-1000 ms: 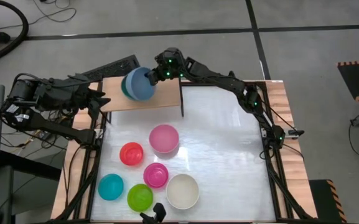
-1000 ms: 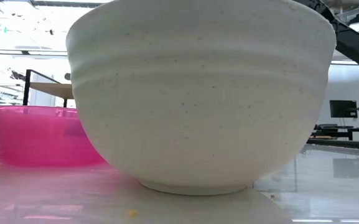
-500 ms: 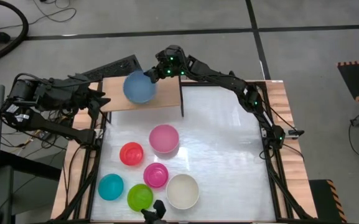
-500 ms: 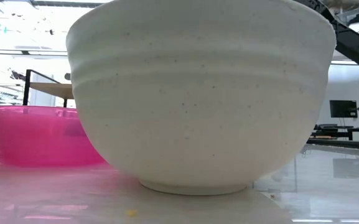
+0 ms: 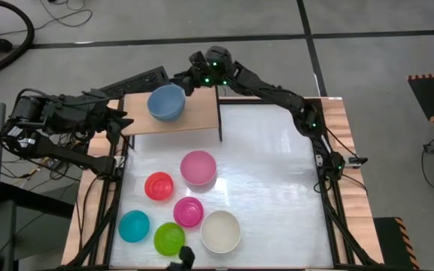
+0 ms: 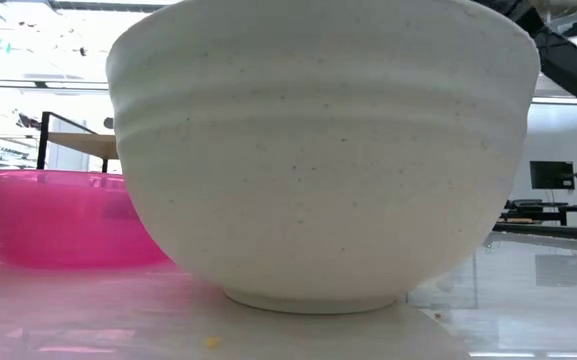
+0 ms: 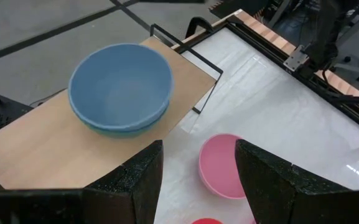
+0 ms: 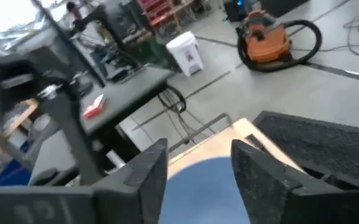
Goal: Place and stack bowls onto a shelf
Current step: Stack the large blue bowl on top of the large green bowl on the shelf, then stack the large pink bowl on top of the large blue bowl on the shelf
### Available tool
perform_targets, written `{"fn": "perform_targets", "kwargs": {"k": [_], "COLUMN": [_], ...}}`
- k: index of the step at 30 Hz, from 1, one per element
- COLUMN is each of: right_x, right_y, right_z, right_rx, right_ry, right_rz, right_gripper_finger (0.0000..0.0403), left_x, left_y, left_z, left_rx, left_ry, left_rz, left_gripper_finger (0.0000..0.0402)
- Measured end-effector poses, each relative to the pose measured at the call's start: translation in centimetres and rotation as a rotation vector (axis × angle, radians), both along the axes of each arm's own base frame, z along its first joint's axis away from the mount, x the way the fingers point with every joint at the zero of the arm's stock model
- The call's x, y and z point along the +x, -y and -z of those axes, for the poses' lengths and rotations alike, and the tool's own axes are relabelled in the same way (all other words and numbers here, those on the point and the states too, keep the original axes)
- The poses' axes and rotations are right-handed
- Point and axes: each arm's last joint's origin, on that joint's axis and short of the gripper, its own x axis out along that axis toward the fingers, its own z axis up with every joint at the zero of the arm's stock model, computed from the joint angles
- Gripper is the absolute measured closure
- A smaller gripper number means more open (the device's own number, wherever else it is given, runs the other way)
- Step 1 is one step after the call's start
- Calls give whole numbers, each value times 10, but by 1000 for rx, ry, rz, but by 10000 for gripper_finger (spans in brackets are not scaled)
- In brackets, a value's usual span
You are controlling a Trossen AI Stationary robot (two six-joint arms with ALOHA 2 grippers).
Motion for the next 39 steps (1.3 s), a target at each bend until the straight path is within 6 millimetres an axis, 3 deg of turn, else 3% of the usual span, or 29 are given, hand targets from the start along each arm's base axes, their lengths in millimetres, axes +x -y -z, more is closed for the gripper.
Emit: {"fn": "perform_targets", "kwargs": {"k": [3, 12, 15, 19, 25, 28, 34, 39], "right_x": [4, 24, 29, 28, 22, 5, -54, -91], "right_y": [-16, -53, -60, -61, -50, -48, -80, -96], "right_z": [0, 36, 45, 44, 59, 43, -14, -11], "right_rx": [-61, -153, -160, -197, -184, -135, -144, -35], "right_ry": [-61, -216, -238, -243, -353, -394, -547, -845], "right_rz": [32, 88, 78, 167, 186, 67, -46, -19], "right_gripper_finger": [252, 381, 385, 358, 364, 374, 356, 284], "left_x": [0, 0, 0, 0, 0, 0, 0, 1], "left_y": [0, 0, 0, 0, 0, 0, 0, 0], "left_z": [0, 0, 0, 0, 0, 0, 0, 0], "left_rx": [0, -1, -1, -1, 5, 3, 4, -1], "left_ry": [0, 0, 0, 0, -3, -4, -5, -4], "left_rz": [0, 1, 1, 1, 4, 6, 11, 8], "left_gripper_finger": [216, 216, 216, 216, 216, 216, 216, 216]}}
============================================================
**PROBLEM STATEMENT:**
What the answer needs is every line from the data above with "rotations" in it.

**RESULT:**
- The call's x, y and z point along the +x, -y and -z of those axes, for the poses' lengths and rotations alike, and the tool's own axes are relabelled in the same way (all other words and numbers here, those on the point and the states too, keep the original axes)
- The poses' axes and rotations are right-handed

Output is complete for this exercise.